Даже угрюмый мужик на это рассмеялся.
А топоры всё тюк да тюк. Подойдёт Борис к окну, поглядит, поглядит, и опять скрывается его мрачное лицо.
А там иногда выглянут из окон царского дворца молоденькие лица — то строгое, красивое личико Фёдора-царевича, с книгой в руке или с пером, то прелестное, молочного цвета, личико Ксении-царевны, с убрусом в руках и иголкой, — выглянут, увидят строящиеся горенки и с испугом убегают от окон...

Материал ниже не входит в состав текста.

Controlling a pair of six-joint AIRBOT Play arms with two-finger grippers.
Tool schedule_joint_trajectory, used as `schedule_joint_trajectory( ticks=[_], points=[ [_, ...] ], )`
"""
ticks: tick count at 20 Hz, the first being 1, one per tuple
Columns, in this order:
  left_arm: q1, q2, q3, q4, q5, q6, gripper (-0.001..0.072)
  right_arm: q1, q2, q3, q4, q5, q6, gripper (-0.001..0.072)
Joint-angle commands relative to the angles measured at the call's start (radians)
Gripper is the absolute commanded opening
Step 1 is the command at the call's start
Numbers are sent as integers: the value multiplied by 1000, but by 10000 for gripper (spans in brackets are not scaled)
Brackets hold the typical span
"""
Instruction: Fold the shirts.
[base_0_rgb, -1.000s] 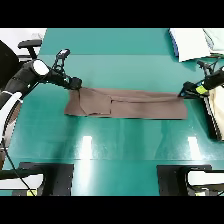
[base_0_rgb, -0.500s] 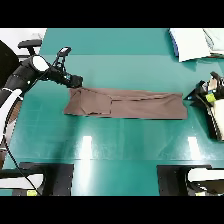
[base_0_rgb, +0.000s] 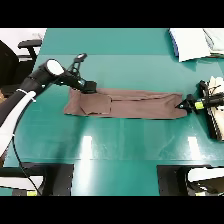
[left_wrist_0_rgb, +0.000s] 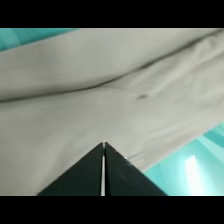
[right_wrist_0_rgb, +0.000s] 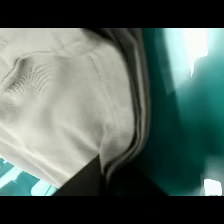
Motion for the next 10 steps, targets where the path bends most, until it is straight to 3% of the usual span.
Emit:
schedule_joint_trajectory(
  ticks=[1,10],
  points=[
    [-90,-61,39,-10,69,-6,24,53,17,66,28,40,-19,16],
    [-225,-356,318,-94,75,-43,24,271,269,425,158,111,45,14]
  ],
)
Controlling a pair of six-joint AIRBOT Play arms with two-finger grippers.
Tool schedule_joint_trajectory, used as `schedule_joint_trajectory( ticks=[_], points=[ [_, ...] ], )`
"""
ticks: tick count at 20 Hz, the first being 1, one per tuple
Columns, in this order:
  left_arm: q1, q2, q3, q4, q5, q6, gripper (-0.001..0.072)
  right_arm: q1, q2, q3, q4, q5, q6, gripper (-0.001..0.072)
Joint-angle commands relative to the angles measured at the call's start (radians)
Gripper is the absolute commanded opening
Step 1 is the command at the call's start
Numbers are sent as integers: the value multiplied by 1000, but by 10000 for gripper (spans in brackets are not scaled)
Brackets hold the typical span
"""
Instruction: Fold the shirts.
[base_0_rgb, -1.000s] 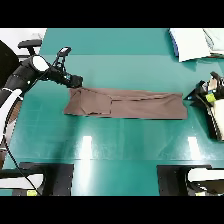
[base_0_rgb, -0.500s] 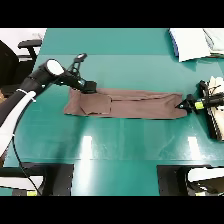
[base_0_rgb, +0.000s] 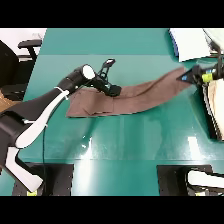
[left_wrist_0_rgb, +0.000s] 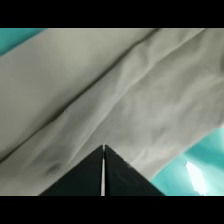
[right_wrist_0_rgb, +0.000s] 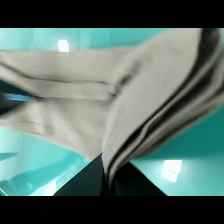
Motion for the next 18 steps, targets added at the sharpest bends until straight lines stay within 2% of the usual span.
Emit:
schedule_joint_trajectory(
  ticks=[1,10,12,15,18],
  points=[
    [-46,-94,79,-43,9,-18,24,122,56,147,40,11,45,14],
    [-51,-134,89,-77,25,-18,23,429,-52,398,38,10,90,14],
    [10,-93,96,-68,-27,-19,22,472,-96,450,39,10,90,14],
    [151,52,96,35,-97,-16,23,555,-160,515,40,-6,90,15],
    [313,232,96,128,-135,2,24,705,-270,592,40,-96,89,16]
  ],
)
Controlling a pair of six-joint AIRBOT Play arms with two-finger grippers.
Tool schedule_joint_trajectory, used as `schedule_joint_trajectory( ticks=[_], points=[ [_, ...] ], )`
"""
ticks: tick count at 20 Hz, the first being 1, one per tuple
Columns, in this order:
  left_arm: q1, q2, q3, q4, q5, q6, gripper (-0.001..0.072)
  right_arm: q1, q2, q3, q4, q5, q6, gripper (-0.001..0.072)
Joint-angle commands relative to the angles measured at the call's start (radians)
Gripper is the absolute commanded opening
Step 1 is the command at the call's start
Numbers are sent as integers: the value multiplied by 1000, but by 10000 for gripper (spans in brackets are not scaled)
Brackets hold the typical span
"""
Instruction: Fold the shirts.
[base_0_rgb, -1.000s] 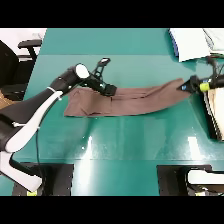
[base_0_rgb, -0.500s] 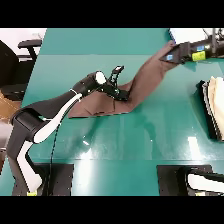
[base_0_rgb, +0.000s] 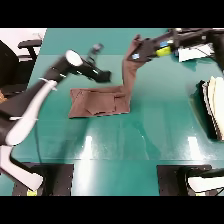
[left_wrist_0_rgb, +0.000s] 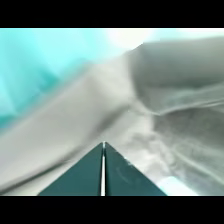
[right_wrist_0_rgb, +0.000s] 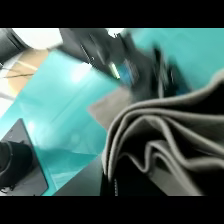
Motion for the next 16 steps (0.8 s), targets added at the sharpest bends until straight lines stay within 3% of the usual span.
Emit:
schedule_joint_trajectory(
  ticks=[1,3,6,7,12,16],
  points=[
    [176,196,1,119,-58,16,24,170,-127,87,2,-114,2,16],
    [259,296,1,156,-64,16,24,283,-210,95,1,-246,-11,32],
    [340,389,1,156,-75,16,24,387,-303,95,-9,-350,-95,460],
    [352,403,1,156,-82,16,24,392,-313,95,-37,-340,-98,512],
    [351,411,0,145,-154,16,24,234,-248,6,-221,-109,-14,510],
    [351,411,0,144,-170,16,24,-14,-98,-354,-218,-147,77,510]
  ],
)
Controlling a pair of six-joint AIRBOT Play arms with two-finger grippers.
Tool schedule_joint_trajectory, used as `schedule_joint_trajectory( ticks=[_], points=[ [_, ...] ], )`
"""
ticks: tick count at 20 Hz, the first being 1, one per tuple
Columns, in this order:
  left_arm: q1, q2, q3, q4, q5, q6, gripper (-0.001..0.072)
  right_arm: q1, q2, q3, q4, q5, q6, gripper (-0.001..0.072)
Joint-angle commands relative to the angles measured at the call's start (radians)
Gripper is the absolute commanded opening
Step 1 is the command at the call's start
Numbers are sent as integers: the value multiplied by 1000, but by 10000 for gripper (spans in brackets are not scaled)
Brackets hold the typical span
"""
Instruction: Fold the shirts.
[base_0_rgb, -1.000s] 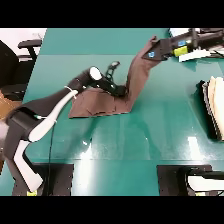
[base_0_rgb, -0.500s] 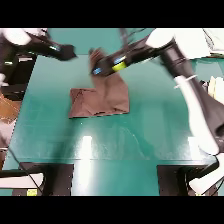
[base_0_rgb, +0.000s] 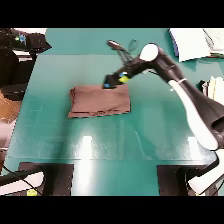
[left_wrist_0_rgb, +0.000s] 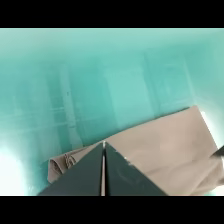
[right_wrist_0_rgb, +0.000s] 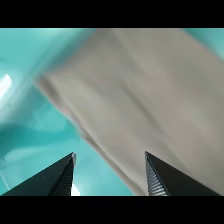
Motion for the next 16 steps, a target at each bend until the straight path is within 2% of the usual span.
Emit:
schedule_joint_trajectory(
  ticks=[1,2,3,7,12,14,16],
  points=[
    [5,4,0,0,-19,0,24,-202,113,-295,-21,-39,109,512],
    [5,3,0,-5,-17,0,24,-248,132,-375,-1,-76,119,544],
    [5,2,-3,-15,-14,0,24,-286,139,-444,43,-105,119,629],
    [5,0,-11,-43,6,0,24,-310,74,-547,214,-145,72,623],
    [5,0,-11,-50,5,0,24,-179,-76,-401,301,-159,56,589],
    [4,0,-11,-68,4,0,23,-124,-133,-319,315,-158,56,410],
    [-19,0,-11,-69,3,3,22,-91,-165,-249,313,-158,26,113]
  ],
)
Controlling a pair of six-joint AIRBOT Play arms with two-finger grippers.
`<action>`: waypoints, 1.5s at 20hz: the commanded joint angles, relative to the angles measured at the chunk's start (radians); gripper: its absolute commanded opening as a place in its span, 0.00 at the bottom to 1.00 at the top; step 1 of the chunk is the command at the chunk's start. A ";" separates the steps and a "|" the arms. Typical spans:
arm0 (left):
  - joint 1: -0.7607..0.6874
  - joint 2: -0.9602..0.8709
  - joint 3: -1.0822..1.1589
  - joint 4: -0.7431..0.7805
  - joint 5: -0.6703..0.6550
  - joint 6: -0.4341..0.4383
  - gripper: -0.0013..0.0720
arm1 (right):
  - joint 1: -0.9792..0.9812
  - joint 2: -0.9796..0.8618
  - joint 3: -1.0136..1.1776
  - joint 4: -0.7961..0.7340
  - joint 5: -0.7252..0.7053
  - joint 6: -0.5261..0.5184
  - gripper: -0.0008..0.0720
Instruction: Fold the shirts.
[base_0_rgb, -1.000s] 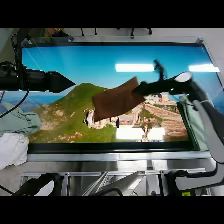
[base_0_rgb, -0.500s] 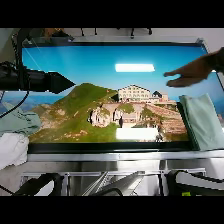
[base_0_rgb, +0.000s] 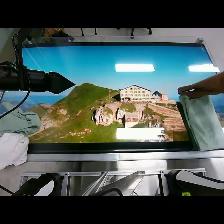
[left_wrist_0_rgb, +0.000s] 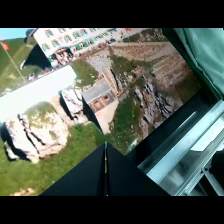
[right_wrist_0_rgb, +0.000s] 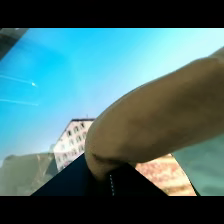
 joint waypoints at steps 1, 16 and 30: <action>0.000 0.000 0.000 0.000 0.000 0.008 0.04 | -0.015 0.074 0.000 -0.218 0.113 0.177 0.04; 0.000 0.000 -0.001 0.001 0.001 0.070 0.04 | -0.023 0.087 -0.518 -0.845 0.097 0.394 0.60; 0.047 0.024 -0.043 -0.080 0.002 0.001 0.04 | 0.315 0.156 -0.142 -0.314 -0.043 0.262 0.04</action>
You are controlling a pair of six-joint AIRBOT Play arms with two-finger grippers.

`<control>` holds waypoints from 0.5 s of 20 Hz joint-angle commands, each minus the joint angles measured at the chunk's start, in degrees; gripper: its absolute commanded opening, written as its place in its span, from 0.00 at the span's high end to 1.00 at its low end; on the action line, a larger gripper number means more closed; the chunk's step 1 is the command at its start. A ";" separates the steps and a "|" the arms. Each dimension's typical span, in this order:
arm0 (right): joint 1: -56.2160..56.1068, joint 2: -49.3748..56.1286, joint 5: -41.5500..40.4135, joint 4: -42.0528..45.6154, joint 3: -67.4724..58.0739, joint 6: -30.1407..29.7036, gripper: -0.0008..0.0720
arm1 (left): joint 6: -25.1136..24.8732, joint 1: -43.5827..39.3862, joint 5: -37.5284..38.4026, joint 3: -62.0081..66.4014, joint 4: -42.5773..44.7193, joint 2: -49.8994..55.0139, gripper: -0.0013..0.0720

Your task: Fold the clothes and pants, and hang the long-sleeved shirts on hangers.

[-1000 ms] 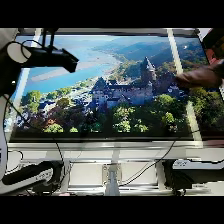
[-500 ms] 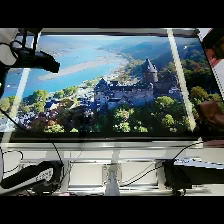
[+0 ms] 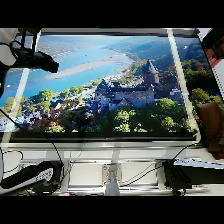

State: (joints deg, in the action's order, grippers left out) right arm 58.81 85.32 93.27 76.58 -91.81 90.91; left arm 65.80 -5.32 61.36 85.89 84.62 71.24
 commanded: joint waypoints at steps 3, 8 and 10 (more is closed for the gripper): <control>-10.60 -0.04 -6.08 -11.61 -0.85 -6.64 0.35 | 0.04 0.07 0.00 0.02 0.00 -0.02 0.95; -25.70 -0.13 -12.96 -10.45 -1.40 -11.26 0.96 | 0.04 0.07 0.00 0.02 0.00 -0.02 0.95; -30.56 -0.15 -13.84 -7.19 -1.40 -13.92 0.96 | 0.04 0.07 0.00 0.02 0.00 -0.02 0.95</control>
State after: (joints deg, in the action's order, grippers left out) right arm 35.53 85.25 82.70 67.00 -93.08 81.12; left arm 65.84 -5.32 61.39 85.89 84.64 71.24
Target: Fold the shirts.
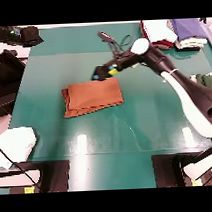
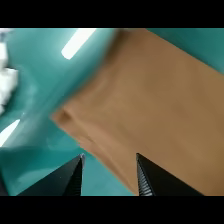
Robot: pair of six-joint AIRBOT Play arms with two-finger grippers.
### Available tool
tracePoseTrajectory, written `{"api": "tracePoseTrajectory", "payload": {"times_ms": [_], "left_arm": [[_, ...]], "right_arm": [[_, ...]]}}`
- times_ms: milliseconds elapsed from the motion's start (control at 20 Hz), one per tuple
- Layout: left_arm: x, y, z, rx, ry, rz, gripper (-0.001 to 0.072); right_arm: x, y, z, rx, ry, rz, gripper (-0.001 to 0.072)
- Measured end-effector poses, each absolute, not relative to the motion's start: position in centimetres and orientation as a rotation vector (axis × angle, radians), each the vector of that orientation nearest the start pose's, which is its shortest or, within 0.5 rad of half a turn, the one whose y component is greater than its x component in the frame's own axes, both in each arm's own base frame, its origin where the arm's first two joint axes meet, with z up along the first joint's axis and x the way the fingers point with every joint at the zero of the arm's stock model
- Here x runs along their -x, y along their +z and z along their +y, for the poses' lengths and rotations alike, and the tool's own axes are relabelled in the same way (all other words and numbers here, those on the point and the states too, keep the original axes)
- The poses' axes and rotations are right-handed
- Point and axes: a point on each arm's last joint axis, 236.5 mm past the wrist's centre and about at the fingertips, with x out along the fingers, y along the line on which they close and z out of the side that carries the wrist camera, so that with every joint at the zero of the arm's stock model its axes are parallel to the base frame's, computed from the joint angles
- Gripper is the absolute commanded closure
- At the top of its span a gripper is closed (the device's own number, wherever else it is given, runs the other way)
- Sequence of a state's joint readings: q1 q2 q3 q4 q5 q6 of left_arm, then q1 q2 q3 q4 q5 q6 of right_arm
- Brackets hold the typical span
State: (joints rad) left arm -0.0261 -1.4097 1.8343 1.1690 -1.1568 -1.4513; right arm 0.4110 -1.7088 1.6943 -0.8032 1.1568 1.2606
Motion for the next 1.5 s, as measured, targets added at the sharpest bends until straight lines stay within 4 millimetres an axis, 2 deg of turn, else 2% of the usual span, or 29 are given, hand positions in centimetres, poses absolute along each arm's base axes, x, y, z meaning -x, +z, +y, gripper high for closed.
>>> {"api": "tracePoseTrajectory", "payload": {"times_ms": [50,100,200,300,450,600,700,750,800,850,950,1050,1100,1200,1350,1500], "left_arm": [[-49.0,24.0,-10.4,0.158,-0.373,0.705,0.0679],[-48.8,24.0,-11.1,0.148,-0.388,0.709,0.0679],[-48.4,24.0,-12.6,0.131,-0.420,0.709,0.0679],[-48.1,23.9,-13.9,0.118,-0.446,0.715,0.0679],[-48.0,23.4,-14.9,0.110,-0.464,0.726,0.0679],[-47.9,22.9,-15.4,0.107,-0.475,0.740,0.0679],[-47.9,22.7,-15.5,0.106,-0.479,0.746,0.0678],[-47.8,22.6,-15.5,0.106,-0.480,0.750,0.0679],[-47.8,22.6,-15.6,0.106,-0.481,0.754,0.0679],[-47.7,22.5,-15.6,0.107,-0.483,0.757,0.0680],[-47.5,22.4,-15.9,0.110,-0.492,0.764,0.0680],[-47.3,22.4,-16.3,0.107,-0.502,0.769,0.0680],[-47.1,22.4,-16.9,0.104,-0.514,0.771,0.0680],[-46.4,22.3,-18.5,0.090,-0.550,0.776,0.0680],[-45.0,22.3,-21.7,0.047,-0.621,0.776,0.0679],[-43.8,22.3,-24.1,0.014,-0.675,0.774,0.0679]], "right_arm": [[-42.1,5.6,31.9,-0.220,0.898,1.150,0.0171],[-42.6,4.0,29.3,-0.247,0.837,1.191,0.0107],[-42.9,1.0,25.5,-0.335,0.744,1.266,0.0109],[-43.0,-1.2,23.5,-0.453,0.690,1.317,0.0115],[-43.1,-3.6,23.4,-0.576,0.667,1.369,0.0115],[-43.1,-5.6,25.9,-0.602,0.692,1.409,0.0129],[-43.1,-6.5,28.3,-0.595,0.727,1.423,0.0331],[-42.9,-7.0,29.5,-0.587,0.746,1.432,0.0449],[-42.8,-7.4,30.7,-0.571,0.764,1.439,0.0599],[-42.8,-7.8,31.7,-0.553,0.779,1.439,0.0697],[-42.9,-7.6,33.2,-0.517,0.816,1.419,0.0697],[-43.8,-6.3,33.7,-0.481,0.843,1.370,0.0698],[-44.6,-5.1,33.4,-0.462,0.849,1.331,0.0698],[-46.5,-2.3,31.3,-0.423,0.829,1.251,0.0698],[-49.4,2.3,24.9,-0.374,0.724,1.147,0.0698],[-51.3,6.7,14.6,-0.338,0.537,1.065,0.0698]]}}
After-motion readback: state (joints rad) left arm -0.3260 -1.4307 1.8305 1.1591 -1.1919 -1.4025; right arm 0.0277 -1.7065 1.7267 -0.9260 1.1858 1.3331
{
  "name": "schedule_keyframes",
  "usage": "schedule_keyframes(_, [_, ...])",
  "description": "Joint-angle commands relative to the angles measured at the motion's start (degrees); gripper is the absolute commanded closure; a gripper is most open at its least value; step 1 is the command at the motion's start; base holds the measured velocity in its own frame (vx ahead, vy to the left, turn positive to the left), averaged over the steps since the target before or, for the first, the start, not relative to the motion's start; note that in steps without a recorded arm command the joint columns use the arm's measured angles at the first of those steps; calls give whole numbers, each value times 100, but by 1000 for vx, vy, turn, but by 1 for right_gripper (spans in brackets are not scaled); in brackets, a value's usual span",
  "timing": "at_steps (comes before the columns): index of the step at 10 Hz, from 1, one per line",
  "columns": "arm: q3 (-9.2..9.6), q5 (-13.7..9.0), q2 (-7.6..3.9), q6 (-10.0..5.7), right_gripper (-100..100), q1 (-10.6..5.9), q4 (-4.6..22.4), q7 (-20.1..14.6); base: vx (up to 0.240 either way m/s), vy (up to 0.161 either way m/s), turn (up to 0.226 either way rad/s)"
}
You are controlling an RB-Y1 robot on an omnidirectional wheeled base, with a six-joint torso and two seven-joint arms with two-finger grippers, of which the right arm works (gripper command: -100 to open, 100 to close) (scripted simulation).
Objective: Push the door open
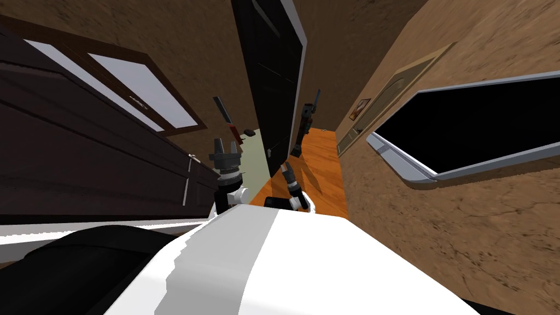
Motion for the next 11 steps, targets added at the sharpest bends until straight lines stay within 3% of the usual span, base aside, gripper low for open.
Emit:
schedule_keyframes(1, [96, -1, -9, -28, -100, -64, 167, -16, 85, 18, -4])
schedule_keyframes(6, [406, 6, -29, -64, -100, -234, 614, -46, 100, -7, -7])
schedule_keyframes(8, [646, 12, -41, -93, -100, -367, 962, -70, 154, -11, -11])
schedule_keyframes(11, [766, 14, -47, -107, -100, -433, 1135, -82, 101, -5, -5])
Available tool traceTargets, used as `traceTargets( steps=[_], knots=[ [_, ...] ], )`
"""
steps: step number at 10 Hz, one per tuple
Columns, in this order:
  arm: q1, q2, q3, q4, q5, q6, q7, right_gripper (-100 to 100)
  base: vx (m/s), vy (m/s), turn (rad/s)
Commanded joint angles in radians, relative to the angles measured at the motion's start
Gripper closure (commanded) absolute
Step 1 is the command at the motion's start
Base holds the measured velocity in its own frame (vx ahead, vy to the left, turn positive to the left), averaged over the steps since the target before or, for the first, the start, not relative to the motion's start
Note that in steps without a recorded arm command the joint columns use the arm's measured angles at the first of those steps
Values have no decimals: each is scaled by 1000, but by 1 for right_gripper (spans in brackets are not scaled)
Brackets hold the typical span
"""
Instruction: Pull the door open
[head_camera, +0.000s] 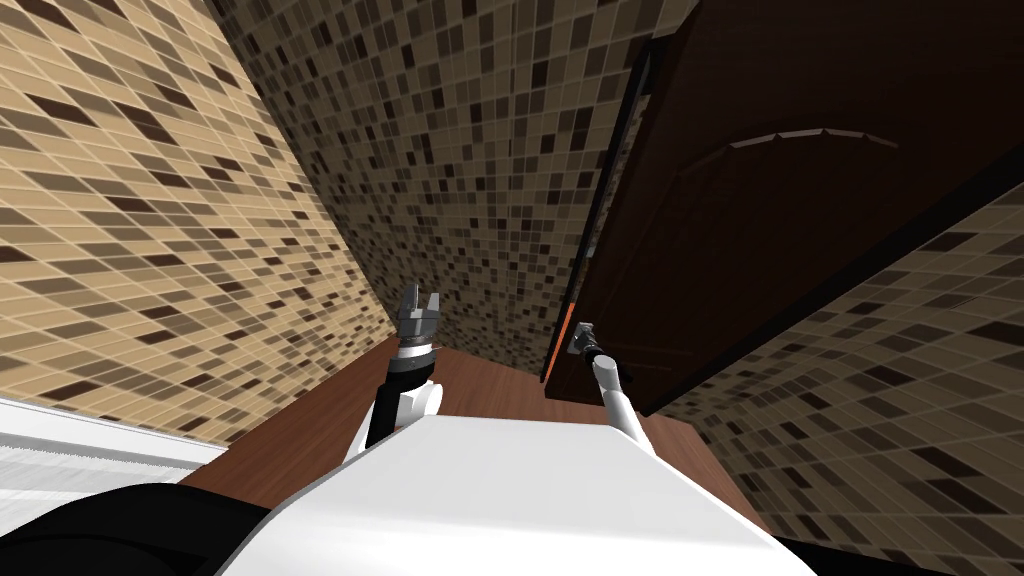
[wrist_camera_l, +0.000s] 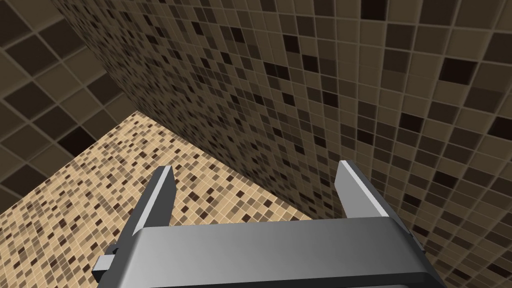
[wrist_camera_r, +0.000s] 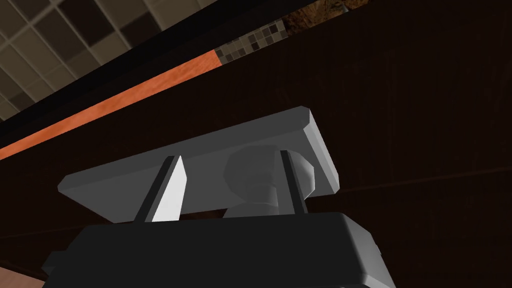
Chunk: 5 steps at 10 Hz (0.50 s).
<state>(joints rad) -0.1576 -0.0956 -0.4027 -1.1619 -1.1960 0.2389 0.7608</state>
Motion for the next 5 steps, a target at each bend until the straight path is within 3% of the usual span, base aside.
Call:
traceTargets(
  steps=[1,2,4,5],
  knots=[
    [30,10,-27,2,43,11,-29,100,-2,7,1],
    [-3,-8,1,16,-67,20,-4,100,-64,4,40],
    [2,-8,-5,15,-122,50,-23,100,-88,-46,40],
    [2,-8,-5,15,-122,50,-23,100,-56,-31,16]
  ],
)
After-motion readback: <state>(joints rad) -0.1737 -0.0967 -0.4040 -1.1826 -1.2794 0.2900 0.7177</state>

А топоры тюк да тюк — горенки всё выше да выше поднимаются. Над Москвой опускается ночь — ещё угрюмее становится Москва, ещё безлюднее. Уходят и плотники из Кремля на ночёвку — умолкают их живые голоса, умолкает тюканье топоров, развлекавшее Бориса — и мертвенная тишина опускается на Кремль, опускается, как туча перед грозой.
За полночь. Из Новодевичьего монастыря тихо, словно бы украдкой, пробирается к городу крытая колымага-каптана с конвоем. Кого везут в каптане — не видно. Осторожно постукивают колёса каптаны, а всё-таки стук этот гулко отдаётся в ночной тишине. Каптана въезжает в город, подъезжает к Кремлю, её свободно пропускают в Кремль. Не один москвич проснулся, услыхав стук колёс в необычный час, и с испугом творил крестное знамение.